Это явление подало мне повод спросить у незнакомки, откуда она едет, – и мало-помалу мы узнали друг о друге достаточно, чтобы разговаривать о Петербурге, дороге, погоде и тому подобном, перемешивая это, время от времени, новыми вопросами; наконец, через четверть часа я узнал, что прекрасная путешественница недавно овдовела, была замужем только два года, спешит из Ярославля в Петербург к своей матери и что говорливая спутница взята ею для компании в дороге. Доверенность некоторого рода установилась между нами. Незнакомка хотела всячески оправдать свое любопытство. Она рассказала мне, что знакома с моим другом В., который много говаривал обо мне, что она посещала некоторые дома, куда я также вхож, и что, наконец, мои литературные произведения были ей известны из альманахов и журналов. "Я была убеждена, – продолжала она, – прочитав ваше имя в подорожной, что вы тот самый, который написал об удовольствиях на море".

Нельзя было не согласиться с убеждениями прекрасной женщины, что мои добродетели, о которых ей говорили, и даже литературная известность, возбудили ее любопытство.
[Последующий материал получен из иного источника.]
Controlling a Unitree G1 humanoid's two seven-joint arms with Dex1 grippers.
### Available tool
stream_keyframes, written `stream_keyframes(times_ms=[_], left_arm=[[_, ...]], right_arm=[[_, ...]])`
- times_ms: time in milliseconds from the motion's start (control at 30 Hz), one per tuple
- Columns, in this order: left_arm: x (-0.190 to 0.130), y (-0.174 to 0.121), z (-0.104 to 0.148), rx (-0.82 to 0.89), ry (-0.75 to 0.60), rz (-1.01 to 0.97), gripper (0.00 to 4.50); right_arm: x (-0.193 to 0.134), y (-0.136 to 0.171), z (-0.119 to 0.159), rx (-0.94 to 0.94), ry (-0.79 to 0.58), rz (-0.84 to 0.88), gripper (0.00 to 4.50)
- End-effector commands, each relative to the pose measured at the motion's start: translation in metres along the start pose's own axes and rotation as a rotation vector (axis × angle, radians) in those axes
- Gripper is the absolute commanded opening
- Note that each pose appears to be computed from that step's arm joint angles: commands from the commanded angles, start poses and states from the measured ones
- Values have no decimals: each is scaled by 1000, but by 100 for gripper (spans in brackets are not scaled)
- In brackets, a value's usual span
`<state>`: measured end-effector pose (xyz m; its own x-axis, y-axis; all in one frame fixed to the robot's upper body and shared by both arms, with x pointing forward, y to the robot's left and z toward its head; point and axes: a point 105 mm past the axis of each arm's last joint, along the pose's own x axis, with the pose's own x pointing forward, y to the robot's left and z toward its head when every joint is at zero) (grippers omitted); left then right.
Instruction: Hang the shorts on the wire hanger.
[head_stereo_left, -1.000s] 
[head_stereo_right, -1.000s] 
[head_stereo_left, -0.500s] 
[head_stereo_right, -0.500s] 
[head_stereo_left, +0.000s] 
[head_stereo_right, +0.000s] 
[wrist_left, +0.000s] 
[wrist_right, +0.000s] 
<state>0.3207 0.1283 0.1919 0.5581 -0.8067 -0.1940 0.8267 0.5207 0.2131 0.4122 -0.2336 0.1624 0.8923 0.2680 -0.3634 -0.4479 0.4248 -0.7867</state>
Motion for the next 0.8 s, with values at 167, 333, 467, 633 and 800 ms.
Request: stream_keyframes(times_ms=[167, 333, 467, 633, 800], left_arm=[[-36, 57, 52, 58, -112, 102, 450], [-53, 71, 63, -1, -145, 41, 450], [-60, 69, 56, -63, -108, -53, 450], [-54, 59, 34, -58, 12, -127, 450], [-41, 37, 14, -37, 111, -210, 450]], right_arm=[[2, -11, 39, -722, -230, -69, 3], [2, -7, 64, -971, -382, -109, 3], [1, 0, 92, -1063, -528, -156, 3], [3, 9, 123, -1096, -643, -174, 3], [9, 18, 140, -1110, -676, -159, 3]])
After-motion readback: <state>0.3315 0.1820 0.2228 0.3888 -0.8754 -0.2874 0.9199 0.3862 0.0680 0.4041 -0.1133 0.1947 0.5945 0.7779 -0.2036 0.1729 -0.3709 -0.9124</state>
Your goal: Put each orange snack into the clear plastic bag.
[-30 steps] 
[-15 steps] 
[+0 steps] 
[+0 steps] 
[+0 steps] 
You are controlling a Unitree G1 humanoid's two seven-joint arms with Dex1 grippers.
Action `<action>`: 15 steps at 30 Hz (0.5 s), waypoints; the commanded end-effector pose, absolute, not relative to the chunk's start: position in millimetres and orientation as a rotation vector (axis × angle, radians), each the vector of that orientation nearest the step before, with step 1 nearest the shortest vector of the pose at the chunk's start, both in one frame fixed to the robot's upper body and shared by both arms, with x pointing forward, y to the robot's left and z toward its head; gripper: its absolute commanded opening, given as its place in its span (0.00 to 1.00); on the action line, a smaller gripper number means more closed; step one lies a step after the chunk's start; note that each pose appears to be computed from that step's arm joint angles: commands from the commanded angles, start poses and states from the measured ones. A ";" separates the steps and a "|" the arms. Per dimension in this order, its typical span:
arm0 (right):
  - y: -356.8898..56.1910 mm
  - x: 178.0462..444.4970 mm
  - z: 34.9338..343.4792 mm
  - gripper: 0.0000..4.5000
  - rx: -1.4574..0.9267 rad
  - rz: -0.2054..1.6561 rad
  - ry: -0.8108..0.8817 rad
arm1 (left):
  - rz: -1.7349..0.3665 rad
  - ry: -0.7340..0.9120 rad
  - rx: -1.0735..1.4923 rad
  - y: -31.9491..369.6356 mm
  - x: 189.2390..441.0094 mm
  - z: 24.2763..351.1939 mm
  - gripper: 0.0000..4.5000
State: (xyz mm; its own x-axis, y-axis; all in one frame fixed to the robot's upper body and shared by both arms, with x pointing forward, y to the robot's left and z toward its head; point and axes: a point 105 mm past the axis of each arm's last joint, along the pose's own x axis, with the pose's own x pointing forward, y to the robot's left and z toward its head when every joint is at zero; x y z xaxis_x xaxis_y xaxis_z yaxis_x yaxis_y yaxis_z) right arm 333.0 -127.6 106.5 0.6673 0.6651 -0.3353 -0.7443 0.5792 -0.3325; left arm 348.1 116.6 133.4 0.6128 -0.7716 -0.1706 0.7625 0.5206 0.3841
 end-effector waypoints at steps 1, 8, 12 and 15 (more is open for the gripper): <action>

Не менее того, я благодарил ее, что она читала эти мелочи и помнила их. Это была большая редкость для женщин в том и в другом случае.

Между тем ветер ревел сильнее и пронзительнее, окна дрожали, в комнате было очень холодно, незнакомка куталась в свою шаль, но это не помогало; я, несмотря на то, что мало думая о тепле или холоде, начал вздрагивать; мне пришло в голову развести огонь на очаге, который выступал в нашу комнату; я сообщил свое намерение путешественнице, и она охотно согласилась со мною, что огонь в эту пору и в такую погоду очень кстати. Я вышел в комнату хозяйки, разбудил ее, объявил свое желание и после некоторых противоречий, что там никогда не разводят огня и проч., я велел мальчику, там спавшему, положить дров, открыть трубу и затопить. Все это было устроено, и в пять минут мы сидели с незнакомкой у небольшого огонька.

Здесь рассказал я в свою очередь, почему ночую на станции: описывал бурю, дождь, холод, выгоды теплой комнаты и, очень естественно, кончил советом не ехать в такую дурную погоду; я думаю, продолжал я, что Анисья Матвеевна говорила правду, советуя вам оставаться здесь ночевать.

– Она очень убедительно говорит, но я этого не могу сделать. По последнему письму, полученному от матушки, и по почерку руки я заключила, что она нездорова, и потому дорожу каждою минутой.

– В таком случае отдаю полную справедливость вашему желанию и отступаю от совета; но не менее того, кажется, я говорю справедливо: что плохой огонь в камине приятнее хорошего дождя в дороге.